[Assignment] Search the records below for the string "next" and report only the number of lines that contain it.

[Study material]
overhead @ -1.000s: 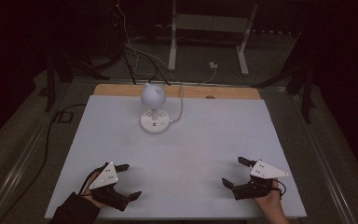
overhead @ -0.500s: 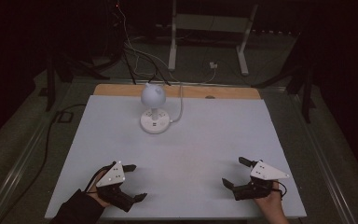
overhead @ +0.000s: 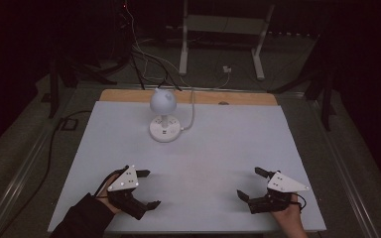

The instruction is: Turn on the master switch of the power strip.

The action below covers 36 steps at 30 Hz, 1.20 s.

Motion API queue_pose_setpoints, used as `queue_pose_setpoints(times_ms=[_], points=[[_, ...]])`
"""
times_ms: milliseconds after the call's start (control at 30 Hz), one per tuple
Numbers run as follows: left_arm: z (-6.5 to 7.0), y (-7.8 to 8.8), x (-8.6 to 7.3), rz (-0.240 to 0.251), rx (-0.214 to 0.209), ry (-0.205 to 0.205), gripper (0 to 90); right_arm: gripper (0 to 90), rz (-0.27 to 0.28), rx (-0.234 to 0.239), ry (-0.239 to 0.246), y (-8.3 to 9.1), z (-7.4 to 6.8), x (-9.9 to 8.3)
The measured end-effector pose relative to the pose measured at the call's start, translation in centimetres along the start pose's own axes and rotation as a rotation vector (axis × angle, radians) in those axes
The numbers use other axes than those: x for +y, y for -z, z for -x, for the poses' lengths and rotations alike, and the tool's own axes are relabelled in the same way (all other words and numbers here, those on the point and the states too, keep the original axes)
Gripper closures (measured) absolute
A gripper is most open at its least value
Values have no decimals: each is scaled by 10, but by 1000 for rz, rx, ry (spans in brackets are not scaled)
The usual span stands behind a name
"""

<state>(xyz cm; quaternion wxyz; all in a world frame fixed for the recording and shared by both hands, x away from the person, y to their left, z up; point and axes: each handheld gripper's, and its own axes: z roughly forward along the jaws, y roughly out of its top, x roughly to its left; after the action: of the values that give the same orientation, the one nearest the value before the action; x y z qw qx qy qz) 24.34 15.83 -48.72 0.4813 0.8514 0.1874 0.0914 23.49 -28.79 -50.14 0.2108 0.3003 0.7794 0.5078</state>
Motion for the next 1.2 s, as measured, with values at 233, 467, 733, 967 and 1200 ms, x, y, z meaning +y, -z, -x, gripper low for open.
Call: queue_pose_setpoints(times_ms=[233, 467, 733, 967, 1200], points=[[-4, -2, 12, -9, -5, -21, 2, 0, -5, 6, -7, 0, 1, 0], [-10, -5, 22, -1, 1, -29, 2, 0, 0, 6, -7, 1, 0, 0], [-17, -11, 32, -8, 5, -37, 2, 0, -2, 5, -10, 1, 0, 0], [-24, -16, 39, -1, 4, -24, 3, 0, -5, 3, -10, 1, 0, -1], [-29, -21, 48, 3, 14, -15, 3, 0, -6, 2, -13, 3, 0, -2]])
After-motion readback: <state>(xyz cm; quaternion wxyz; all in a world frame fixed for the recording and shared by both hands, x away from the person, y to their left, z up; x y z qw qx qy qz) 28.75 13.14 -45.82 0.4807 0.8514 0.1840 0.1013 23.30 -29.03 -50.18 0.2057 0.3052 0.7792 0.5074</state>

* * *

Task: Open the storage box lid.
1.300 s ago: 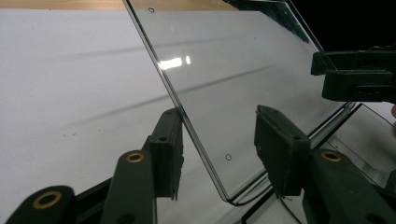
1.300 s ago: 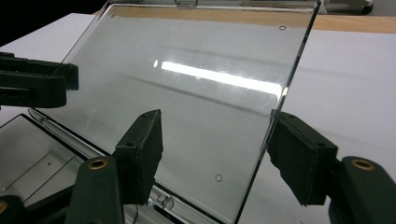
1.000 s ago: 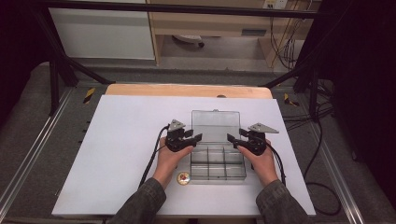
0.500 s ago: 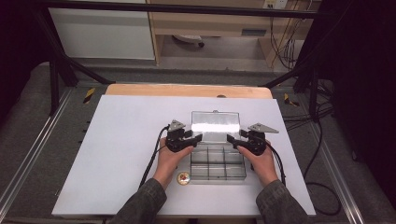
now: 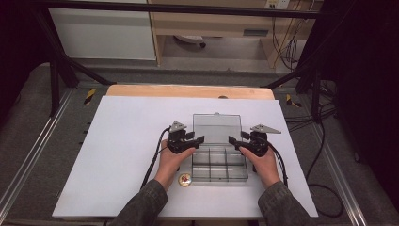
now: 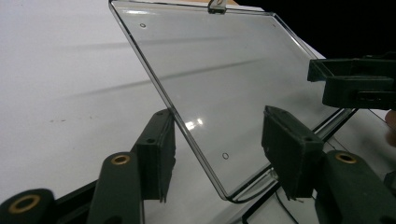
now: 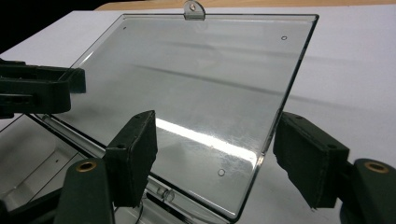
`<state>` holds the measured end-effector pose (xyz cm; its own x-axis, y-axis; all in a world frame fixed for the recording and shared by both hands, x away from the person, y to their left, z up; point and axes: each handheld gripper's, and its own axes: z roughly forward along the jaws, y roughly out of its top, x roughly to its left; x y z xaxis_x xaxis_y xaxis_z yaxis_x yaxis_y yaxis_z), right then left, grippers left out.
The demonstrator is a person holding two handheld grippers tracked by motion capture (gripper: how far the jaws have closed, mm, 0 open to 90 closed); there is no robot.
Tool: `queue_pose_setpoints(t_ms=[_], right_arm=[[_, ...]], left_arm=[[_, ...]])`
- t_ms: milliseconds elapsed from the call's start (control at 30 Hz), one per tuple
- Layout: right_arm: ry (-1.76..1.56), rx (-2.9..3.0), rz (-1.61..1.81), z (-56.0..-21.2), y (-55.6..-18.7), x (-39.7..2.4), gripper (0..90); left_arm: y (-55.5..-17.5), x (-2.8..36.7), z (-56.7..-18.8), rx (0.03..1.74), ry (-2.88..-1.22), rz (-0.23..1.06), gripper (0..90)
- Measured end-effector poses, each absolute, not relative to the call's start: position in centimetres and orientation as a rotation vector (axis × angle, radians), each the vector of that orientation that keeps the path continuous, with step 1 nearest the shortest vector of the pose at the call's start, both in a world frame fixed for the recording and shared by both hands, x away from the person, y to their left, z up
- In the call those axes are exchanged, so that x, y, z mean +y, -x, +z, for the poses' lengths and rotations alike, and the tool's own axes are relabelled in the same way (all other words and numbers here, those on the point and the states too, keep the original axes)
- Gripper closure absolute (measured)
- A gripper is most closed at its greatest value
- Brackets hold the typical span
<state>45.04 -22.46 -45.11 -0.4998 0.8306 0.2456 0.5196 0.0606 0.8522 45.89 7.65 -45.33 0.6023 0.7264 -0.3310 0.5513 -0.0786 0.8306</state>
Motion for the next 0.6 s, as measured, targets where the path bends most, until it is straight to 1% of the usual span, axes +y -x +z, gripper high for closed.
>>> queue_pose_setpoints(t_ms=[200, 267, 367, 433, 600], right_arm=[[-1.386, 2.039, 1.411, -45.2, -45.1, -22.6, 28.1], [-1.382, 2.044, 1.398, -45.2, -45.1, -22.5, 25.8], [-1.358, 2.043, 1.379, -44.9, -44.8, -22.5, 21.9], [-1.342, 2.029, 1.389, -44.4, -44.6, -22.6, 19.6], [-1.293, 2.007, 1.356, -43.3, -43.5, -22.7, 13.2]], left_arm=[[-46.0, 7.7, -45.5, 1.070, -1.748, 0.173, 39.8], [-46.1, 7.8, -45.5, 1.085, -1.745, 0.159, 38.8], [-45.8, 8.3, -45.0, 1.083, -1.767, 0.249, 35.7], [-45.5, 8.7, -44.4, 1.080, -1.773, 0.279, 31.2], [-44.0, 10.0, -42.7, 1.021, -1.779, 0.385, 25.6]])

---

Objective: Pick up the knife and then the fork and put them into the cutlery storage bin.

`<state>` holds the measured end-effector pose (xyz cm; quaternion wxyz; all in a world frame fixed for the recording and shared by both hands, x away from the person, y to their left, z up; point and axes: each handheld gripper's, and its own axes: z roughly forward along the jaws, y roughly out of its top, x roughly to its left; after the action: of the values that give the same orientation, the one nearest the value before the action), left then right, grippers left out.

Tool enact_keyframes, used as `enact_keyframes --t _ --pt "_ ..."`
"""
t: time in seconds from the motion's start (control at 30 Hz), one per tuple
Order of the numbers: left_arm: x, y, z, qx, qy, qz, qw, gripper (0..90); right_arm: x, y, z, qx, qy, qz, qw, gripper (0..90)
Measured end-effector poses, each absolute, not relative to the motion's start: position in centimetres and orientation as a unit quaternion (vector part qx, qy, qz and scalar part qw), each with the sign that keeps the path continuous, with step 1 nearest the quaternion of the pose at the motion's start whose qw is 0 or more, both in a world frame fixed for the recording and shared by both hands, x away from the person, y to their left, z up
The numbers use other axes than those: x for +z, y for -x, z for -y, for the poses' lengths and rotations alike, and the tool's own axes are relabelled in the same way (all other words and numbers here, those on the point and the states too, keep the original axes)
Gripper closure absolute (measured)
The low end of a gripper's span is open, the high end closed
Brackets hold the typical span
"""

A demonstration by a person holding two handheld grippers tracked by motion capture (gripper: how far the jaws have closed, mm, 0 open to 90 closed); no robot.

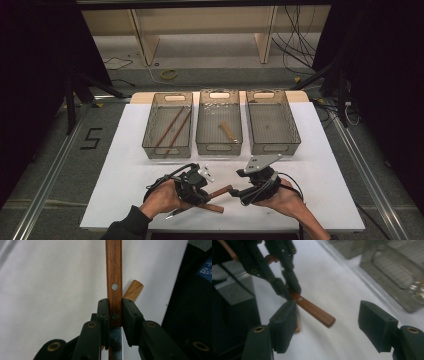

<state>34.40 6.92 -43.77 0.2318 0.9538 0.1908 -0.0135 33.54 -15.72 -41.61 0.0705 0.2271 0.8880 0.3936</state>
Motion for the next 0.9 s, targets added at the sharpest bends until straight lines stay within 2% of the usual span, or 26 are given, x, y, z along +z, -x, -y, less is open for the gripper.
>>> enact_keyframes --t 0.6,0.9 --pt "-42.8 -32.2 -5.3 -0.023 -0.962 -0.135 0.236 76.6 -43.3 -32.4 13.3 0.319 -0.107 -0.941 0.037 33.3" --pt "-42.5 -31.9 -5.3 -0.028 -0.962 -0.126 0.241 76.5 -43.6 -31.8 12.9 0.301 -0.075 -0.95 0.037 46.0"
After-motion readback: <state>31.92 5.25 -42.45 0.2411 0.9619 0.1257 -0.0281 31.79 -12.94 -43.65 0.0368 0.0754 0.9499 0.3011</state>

[Solution for this exercise] 3